Well, thank you Janelle and Madelyn for joining me in this interview. We’ll go ahead and get started. So the first question is that the manuscript describes how the partnership was initiated by the Simpson Housing Services staff who approached researchers at the University of Minnesota. Could you please talk more about how this happened and how the partnership came to be?

Madelyn Labella:

Sure, this is Madelyn. I am a doctoral candidate at the University, so I am on that side of things. And I was put in touch with Janelle by my academic advisor Ann Masten, who does a lot of research on understanding what helps children and families who are dealing with housing instability – homelessness or frequent moves – what helps them to be successful and resilient.
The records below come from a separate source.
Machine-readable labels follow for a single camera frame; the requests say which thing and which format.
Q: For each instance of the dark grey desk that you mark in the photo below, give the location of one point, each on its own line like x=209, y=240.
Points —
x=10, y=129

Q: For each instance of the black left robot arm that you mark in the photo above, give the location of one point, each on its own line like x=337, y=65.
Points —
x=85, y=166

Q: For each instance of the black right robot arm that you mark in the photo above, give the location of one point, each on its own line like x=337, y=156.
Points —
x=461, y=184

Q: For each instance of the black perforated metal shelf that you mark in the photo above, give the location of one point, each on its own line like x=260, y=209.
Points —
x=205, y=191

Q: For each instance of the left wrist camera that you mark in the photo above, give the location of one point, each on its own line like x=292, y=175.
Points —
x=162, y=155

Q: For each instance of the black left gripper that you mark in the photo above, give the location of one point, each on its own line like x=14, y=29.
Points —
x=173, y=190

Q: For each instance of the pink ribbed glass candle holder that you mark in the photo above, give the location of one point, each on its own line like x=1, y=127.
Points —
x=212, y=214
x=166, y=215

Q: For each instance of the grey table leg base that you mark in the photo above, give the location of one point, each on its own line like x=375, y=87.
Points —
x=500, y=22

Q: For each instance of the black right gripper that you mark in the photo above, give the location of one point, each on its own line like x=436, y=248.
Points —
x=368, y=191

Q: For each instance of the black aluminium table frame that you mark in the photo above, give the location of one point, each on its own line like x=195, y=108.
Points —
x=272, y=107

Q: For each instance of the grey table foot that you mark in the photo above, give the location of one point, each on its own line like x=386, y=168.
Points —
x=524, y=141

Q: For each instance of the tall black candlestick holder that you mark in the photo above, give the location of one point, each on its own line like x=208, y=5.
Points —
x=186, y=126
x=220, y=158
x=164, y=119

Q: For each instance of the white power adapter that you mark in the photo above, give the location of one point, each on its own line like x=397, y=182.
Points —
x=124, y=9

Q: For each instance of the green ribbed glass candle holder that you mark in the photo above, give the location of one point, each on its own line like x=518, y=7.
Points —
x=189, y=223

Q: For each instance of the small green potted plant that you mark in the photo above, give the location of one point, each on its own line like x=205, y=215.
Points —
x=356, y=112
And she had really identified self-regulation as one of those big factors and Janelle can talk a little bit more about how that sparked her interests and made her want to get connected to our research team.

Janelle Leppa:

Yes, thank you Madelyn. So, this is Janelle and yes at Simpson Housing Services we have been long fans of Dr. Masten and the amazing research team that she works with. They’ve done – I guess they’ve made enormous contributions towards work – really looking at the unique needs that children who’ve experienced homelessness have experienced and so, it’s something that we had benefitted from greatly. And I had the opportunity to run into Dr. Ann Masten at some point and we initiated a conversation around you know, kind of philosophy around her research, what some of their findings have been and just thought we really should get to know each other better and so I think there was some observation on both parts. She sent some of her research team to some of our family events and also we—my staff and I—had the opportunity to go and observe some of their, not sure what the word would be, some of maybe like a workshop in progress with families. [End Page 295]

Janelle Leppa:

And so I really had a high level of confidence going in and so I’m not sure, Madelyn, I’m not sure if it was with you, but I initially talked with somebody about how over and over again, I am hearing from parents that sleep is a struggle. Sleep – transitioning from an environment where families were sleeping in shelters often meant that families were in one room sleeping together and it was challenging to make a transition to sleeping maybe in a situation where you know the mom or dad had a room and the kids were in different spaces. A lot of just, you know children moving from place to place can throw a wrench in routine and so families struggled there. But also just how to settle before bed and I saw an amazing webinar, I think it was called like “Sleepless in America,” and it made these incredible connections between what just one or two hours left of sleep a night, how that can really impact a child in their motor mechanics and like their ability to focus.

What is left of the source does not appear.